On Wed, Nov 21, 2012 at 7:07 AM, Tobias Grosser <tob...@grosser.es> wrote:
> On 11/20/2012 08:32 PM, Basile Starynkevitch wrote:
>>
>> On Tue, Nov 20, 2012 at 11:24:40AM -0800, Lawrence Crowl wrote:
>> [....]
>>>>>
>>>>> All of these functions come in two forms.
>>>>>
>>>>>       function (FILE *, item_to_dump, formatting)
>>>>>       function (item_to_dump, formatting)
>>
>>
>> Since we have switched to C++, it would be really nice to have dump
>> functions
>> writing to a C++ std::ostream
>
>
> If I understood correctly, including iostream may (depending on your c++
> library) introduce static constructors in every translation unit.

This is obviously false on the face of it. Only the translation that includes
iostream gets the niftty counters.

Furthermore, not including iostream does not mean you don't
get static constructors -- GCC has lot of global variables and if
any of them incures dynamic initialization, you get
dynamic initialization.  Note also that if you explicitly delay
initialization to runtime, you are going to pay for it anyway
through brittle manual initialization.

> This could
> negatively impact the startup time of gcc.
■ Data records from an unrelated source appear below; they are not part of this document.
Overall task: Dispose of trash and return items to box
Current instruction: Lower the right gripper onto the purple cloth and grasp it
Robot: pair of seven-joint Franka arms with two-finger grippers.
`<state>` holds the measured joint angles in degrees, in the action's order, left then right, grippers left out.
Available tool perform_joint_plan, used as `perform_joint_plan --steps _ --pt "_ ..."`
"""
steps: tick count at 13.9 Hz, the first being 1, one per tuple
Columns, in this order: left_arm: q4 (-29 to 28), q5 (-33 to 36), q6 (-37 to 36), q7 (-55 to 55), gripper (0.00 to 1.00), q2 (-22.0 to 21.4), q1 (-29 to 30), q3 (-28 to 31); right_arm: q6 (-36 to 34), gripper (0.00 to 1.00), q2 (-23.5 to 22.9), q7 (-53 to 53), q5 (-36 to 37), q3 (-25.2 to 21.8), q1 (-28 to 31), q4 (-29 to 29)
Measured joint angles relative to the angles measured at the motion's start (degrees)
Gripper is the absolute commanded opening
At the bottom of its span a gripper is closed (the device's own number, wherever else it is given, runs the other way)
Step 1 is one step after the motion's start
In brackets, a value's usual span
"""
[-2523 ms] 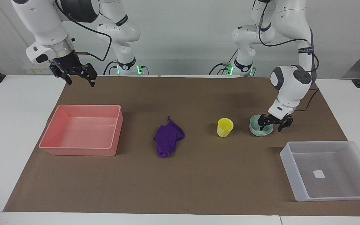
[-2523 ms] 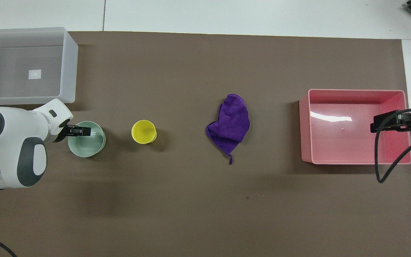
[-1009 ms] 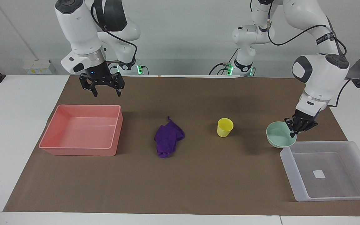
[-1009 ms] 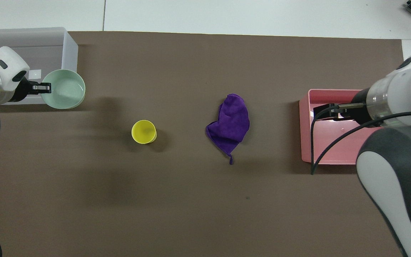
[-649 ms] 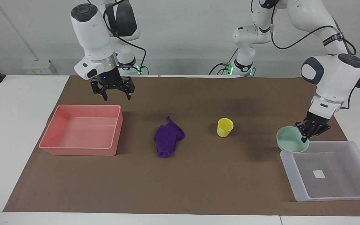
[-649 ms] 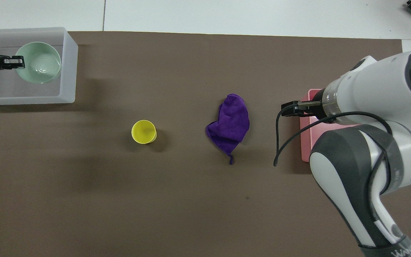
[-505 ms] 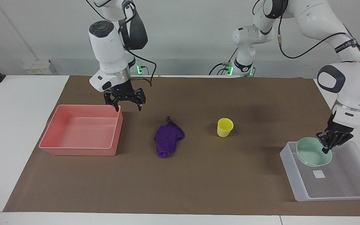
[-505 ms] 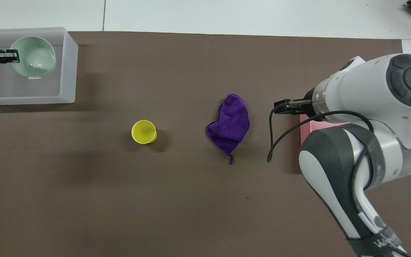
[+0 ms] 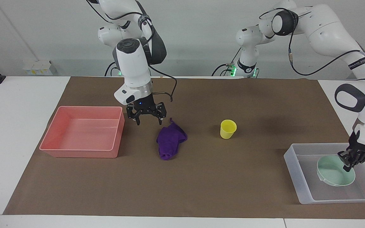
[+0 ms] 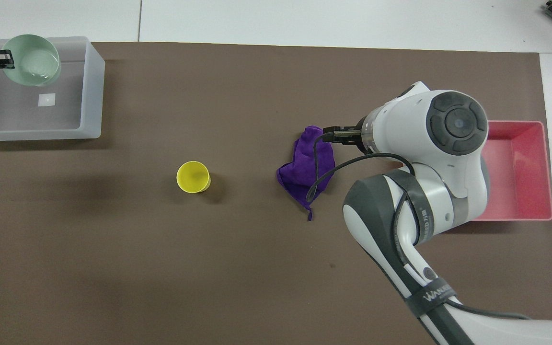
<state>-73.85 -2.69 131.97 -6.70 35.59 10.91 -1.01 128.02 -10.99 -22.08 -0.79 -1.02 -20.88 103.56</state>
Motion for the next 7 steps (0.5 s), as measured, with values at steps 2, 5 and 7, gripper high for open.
perform_joint_plan --steps 2,5,7 --pt "1.1 0.0 0.1 -0.1 0.0 2.0 0.7 0.0 2.4 1.0 -2.3 -0.9 0.0 0.2 -1.7 0.0" --pt "1.1 0.0 0.3 -0.2 0.0 3.6 1.0 -0.1 6.5 1.0 -5.5 -1.2 0.0 0.3 -2.9 0.5" --pt "0.7 0.0 0.4 -0.2 0.0 3.9 1.4 -0.1 12.8 1.0 -8.9 -1.2 0.0 0.3 -3.2 1.3"
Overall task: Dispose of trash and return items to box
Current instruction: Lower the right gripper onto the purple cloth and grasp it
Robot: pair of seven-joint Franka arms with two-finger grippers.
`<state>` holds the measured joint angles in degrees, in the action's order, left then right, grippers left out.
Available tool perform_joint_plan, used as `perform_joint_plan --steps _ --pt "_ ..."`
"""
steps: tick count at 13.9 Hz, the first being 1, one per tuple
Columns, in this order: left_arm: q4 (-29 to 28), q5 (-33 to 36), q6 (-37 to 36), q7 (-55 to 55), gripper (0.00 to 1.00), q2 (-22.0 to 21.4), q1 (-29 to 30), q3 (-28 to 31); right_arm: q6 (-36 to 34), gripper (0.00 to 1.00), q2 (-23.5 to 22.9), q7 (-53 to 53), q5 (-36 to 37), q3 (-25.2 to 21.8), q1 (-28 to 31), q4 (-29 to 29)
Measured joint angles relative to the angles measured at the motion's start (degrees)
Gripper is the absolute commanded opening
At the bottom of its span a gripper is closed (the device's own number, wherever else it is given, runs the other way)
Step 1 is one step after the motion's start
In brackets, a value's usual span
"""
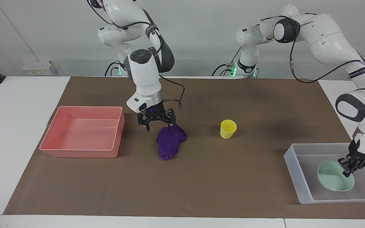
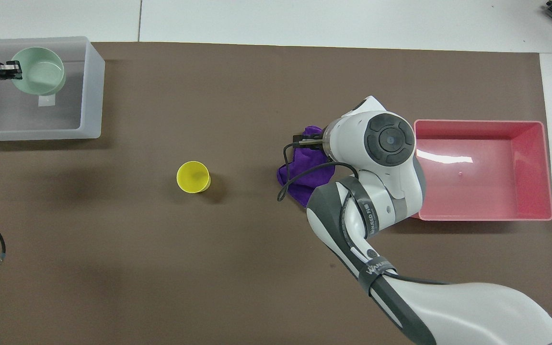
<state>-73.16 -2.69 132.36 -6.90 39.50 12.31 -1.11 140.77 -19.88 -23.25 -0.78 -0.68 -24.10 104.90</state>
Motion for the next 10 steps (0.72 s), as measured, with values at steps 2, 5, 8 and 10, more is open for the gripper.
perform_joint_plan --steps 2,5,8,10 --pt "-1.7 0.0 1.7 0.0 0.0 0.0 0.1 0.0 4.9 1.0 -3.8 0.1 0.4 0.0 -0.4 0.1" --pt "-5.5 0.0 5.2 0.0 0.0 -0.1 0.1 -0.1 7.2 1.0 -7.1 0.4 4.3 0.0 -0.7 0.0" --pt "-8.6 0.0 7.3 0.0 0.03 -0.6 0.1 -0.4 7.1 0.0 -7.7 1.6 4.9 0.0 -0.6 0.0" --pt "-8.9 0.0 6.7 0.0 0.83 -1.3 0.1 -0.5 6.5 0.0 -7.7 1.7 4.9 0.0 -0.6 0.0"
Do you have concrete data point on this specific case?
(I am not asking for artificial benchmark)

The cost you get with iostream isn't with dynamic
intiialization, it is with something else (notably locales.)

> LLVM explicitly forbids the use. If we allow it, it would be good if a more
> knowledgeable person thought about the possible overhead.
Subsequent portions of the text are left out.